--- Given material ---

○ ○ ○ ○

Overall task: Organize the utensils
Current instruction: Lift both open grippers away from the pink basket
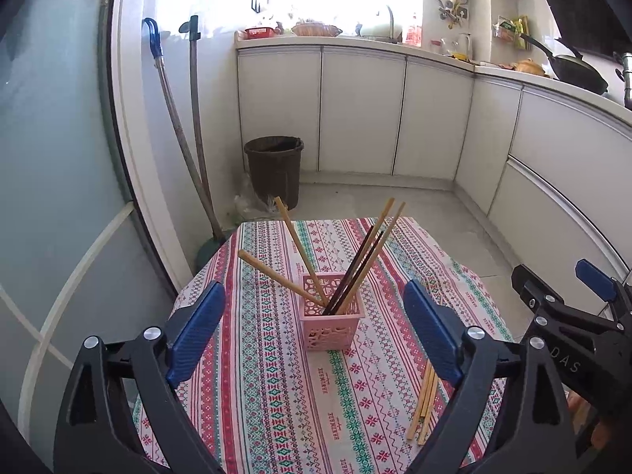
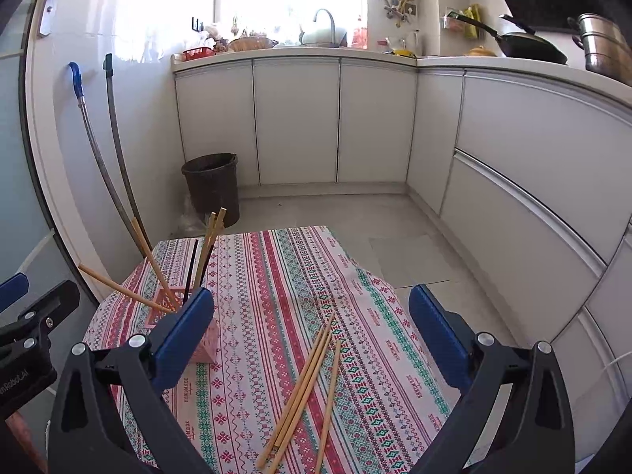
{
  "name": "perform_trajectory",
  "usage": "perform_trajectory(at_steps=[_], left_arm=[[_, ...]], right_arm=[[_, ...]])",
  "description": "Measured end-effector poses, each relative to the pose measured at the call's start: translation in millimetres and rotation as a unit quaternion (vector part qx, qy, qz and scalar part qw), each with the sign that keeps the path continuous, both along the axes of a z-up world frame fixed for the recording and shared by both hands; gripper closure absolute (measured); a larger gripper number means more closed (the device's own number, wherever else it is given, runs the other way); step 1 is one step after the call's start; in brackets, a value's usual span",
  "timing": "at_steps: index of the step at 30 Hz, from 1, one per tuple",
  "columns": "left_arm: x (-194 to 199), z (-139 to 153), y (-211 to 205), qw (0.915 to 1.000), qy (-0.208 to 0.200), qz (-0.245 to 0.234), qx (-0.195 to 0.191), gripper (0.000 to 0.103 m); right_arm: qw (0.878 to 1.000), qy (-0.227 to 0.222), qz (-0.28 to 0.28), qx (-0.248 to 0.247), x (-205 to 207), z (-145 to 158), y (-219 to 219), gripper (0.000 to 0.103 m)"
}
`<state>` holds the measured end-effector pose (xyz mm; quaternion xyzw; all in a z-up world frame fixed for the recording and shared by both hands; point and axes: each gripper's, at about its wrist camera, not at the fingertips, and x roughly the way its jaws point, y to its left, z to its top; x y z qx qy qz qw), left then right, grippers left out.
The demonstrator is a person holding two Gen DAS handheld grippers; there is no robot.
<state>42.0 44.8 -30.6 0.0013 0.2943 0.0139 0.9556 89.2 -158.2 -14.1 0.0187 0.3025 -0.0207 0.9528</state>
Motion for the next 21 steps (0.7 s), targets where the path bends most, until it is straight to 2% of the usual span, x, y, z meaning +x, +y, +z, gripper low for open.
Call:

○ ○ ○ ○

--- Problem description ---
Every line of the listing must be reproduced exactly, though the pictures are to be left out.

--- Problem solution ---
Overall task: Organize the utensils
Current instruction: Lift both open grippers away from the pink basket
{
  "name": "perform_trajectory",
  "usage": "perform_trajectory(at_steps=[_], left_arm=[[_, ...]], right_arm=[[_, ...]])",
  "description": "Measured end-effector poses, each relative to the pose measured at the call's start: translation in millimetres and rotation as a unit quaternion (vector part qx, qy, qz and scalar part qw), each with the sign that keeps the path continuous, both along the axes of a z-up world frame fixed for the recording and shared by both hands; gripper closure absolute (measured); a larger gripper number means more closed (the device's own number, wherever else it is given, runs the other way); step 1 is one step after the call's start; in brackets, a value's usual span",
  "timing": "at_steps: index of the step at 30 Hz, from 1, one per tuple",
  "columns": "left_arm: x (-194 to 199), z (-139 to 153), y (-211 to 205), qw (0.915 to 1.000), qy (-0.208 to 0.200), qz (-0.245 to 0.234), qx (-0.195 to 0.191), gripper (0.000 to 0.103 m); right_arm: qw (0.878 to 1.000), qy (-0.227 to 0.222), qz (-0.28 to 0.28), qx (-0.248 to 0.247), x (-205 to 207), z (-145 to 158), y (-219 to 219), gripper (0.000 to 0.103 m)"
}
`<state>` holds the measured end-effector pose (xyz mm; quaternion xyzw; all in a z-up world frame fixed for the recording and shared by both hands; point and axes: each gripper's, at about its wrist camera, not at the fingertips, and x roughly the way its jaws point, y to its left, z to its top; x y z qx qy qz qw), left then right, grippers left out.
The demonstrator is a person holding two Gen DAS handheld grippers; there is no robot.
<state>42.0 44.8 -30.6 0.0013 0.2943 0.0139 0.9556 89.2 -158.2 -14.1 0.0187 0.3025 -0.0207 0.9528</state>
Motion for the next 21 steps (0.7 s), targets where the path bends most, until it is straight to 2% of the usual span, x, y, z meaning +x, +y, +z, gripper low for open.
Call:

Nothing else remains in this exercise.